What is being asked → Read the data line by line and say how many lines contain the string "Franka", giving the number alone.

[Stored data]
---

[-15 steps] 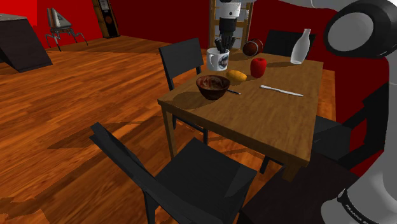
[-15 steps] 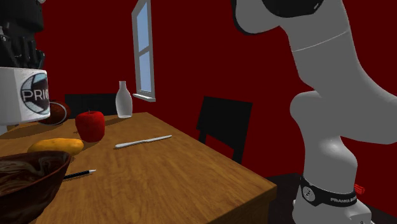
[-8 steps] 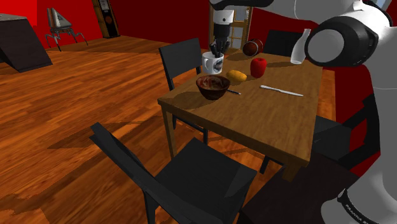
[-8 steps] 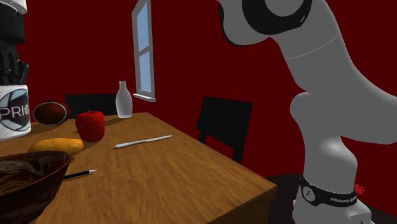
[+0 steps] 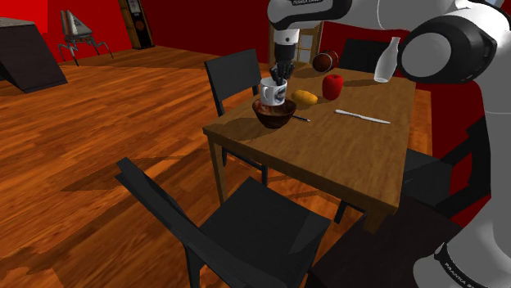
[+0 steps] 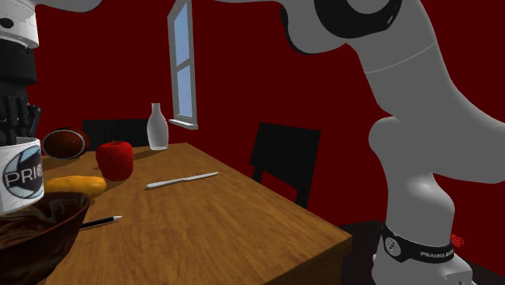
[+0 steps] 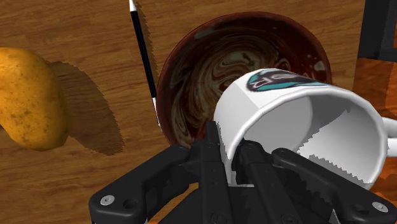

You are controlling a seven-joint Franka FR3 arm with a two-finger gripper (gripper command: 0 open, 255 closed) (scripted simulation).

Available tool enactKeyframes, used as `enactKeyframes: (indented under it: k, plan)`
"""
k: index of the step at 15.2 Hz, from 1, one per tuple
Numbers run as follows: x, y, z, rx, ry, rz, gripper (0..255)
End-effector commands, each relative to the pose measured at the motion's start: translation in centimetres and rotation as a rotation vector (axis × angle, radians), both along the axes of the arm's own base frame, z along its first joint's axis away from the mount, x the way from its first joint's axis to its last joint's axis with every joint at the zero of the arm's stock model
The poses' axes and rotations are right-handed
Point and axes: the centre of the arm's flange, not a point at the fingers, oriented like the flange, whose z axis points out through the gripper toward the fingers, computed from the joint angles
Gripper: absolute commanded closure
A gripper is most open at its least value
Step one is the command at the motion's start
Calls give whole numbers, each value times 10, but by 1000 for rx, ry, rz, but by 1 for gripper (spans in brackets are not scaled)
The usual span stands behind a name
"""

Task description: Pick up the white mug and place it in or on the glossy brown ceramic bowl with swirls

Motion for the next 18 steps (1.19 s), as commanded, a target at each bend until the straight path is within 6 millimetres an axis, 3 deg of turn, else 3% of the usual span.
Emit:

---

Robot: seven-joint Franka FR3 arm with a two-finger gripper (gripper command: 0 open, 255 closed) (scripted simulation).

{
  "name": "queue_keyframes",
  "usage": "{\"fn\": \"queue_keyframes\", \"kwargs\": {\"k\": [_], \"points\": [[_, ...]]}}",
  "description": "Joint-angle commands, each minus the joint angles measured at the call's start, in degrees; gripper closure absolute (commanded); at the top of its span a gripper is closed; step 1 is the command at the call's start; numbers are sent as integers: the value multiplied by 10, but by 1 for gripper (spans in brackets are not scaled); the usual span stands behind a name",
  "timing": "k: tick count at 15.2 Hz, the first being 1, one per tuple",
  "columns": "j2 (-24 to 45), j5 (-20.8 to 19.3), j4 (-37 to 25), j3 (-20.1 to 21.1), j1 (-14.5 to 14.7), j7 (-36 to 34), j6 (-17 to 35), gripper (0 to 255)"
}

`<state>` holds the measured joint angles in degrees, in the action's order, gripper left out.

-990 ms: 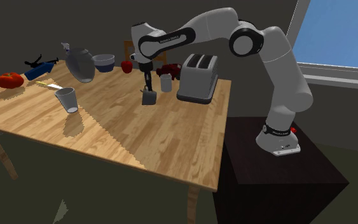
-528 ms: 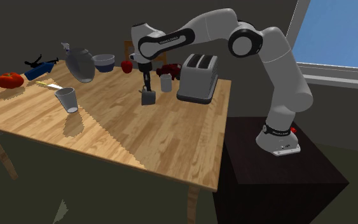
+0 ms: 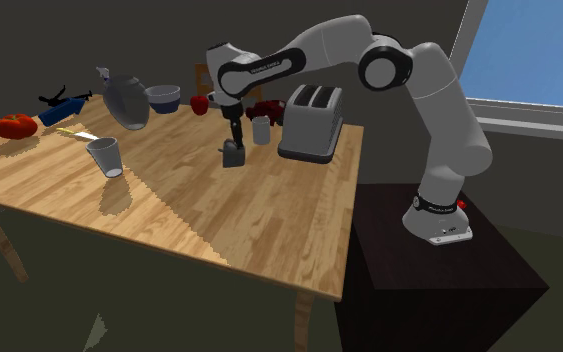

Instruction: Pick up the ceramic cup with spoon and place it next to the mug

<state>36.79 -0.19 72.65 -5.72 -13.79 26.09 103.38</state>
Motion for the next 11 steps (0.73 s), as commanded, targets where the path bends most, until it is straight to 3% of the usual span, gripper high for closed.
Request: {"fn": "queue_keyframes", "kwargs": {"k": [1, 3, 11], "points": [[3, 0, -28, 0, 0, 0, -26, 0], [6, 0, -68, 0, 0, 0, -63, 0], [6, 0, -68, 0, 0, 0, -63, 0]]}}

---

Your solution → 2